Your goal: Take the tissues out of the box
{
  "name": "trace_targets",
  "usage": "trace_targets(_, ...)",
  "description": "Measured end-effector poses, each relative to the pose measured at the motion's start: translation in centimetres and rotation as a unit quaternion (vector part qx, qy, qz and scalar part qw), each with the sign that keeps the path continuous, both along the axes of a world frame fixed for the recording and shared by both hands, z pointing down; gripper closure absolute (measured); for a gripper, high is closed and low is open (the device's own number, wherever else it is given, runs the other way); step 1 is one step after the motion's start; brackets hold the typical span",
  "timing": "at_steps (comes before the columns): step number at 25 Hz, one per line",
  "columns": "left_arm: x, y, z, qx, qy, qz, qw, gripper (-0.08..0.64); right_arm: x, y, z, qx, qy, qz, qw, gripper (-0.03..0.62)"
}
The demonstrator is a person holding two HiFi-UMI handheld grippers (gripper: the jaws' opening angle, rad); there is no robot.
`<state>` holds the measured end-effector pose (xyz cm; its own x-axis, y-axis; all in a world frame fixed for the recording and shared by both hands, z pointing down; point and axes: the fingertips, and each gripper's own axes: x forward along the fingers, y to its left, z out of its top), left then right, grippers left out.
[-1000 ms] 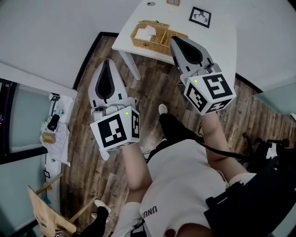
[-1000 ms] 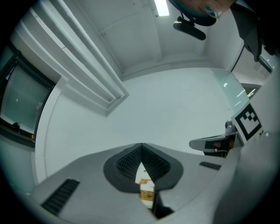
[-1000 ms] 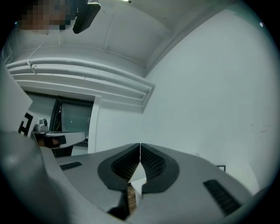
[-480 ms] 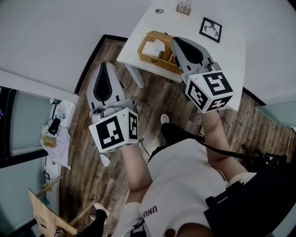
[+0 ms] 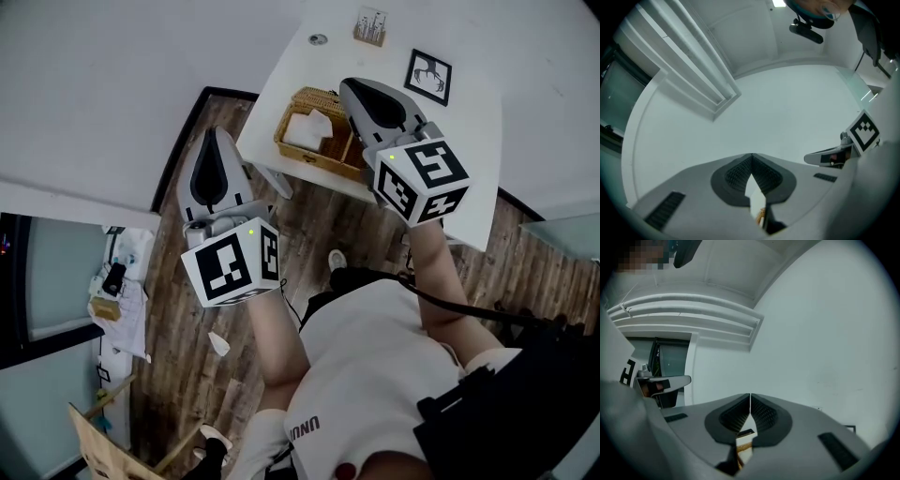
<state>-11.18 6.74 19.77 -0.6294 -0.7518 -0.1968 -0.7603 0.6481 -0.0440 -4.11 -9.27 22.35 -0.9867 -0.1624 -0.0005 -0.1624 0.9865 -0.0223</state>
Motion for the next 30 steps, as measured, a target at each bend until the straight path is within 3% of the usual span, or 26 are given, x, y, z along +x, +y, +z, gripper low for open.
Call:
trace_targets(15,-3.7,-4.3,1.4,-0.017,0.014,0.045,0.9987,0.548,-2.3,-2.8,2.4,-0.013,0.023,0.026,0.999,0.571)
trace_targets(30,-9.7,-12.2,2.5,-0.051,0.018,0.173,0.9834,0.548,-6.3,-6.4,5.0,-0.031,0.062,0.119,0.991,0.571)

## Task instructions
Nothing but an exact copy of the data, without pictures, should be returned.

## Your response
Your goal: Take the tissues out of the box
{
  "name": "trace_targets",
  "usage": "trace_targets(_, ...)",
  "description": "Measured end-effector poses, each relative to the pose measured at the motion's start: translation in centimetres and rotation as a unit quaternion (vector part qx, qy, qz and scalar part qw), each with the sign that keeps the path continuous, both along the axes of a world frame fixed for the recording and shared by both hands, z pointing down; gripper closure absolute (measured); for a gripper, high is closed and low is open (the device's own number, wherever else it is given, runs the other way); step 1 is one step after the motion's start; brackets hold the typical span",
  "timing": "at_steps (comes before the columns): step number at 25 Hz, one per line",
  "columns": "left_arm: x, y, z, qx, qy, qz, qw, gripper (-0.08..0.64); right_arm: x, y, z, qx, qy, qz, qw, gripper (-0.03..0.62)"
}
The demonstrator is a person holding two HiFi-UMI handheld grippers (gripper: the jaws' opening angle, rad); there is no robot.
`<state>` holds the measured end-effector pose (xyz cm; its own x-axis, y-axis; all in a world frame fixed for the recording and shared by both hands, z pointing down; point and axes: the fingertips, and each gripper's own axes: x forward along the fingers, y to its left, z out of its top), left then right, grippers left out.
[-1000 ms] 
[-1000 ms] 
[-1000 ms] 
[-480 ms] 
[+0 ms] 
<state>-11.18 6.74 19.77 -0.6294 -0.7518 -0.1968 -0.7603 0.6481 -0.0440 -4.11 -9.27 22.35 -0.9867 -0.1624 -0.0005 -0.1624 0.9865 -0.0223</state>
Motion for the next 30 steps, as measured, a target at each bend until the straight path is within 3% of the usual span, or 26 are given, x, y, z along +x, +y, +z, gripper low for open.
Call:
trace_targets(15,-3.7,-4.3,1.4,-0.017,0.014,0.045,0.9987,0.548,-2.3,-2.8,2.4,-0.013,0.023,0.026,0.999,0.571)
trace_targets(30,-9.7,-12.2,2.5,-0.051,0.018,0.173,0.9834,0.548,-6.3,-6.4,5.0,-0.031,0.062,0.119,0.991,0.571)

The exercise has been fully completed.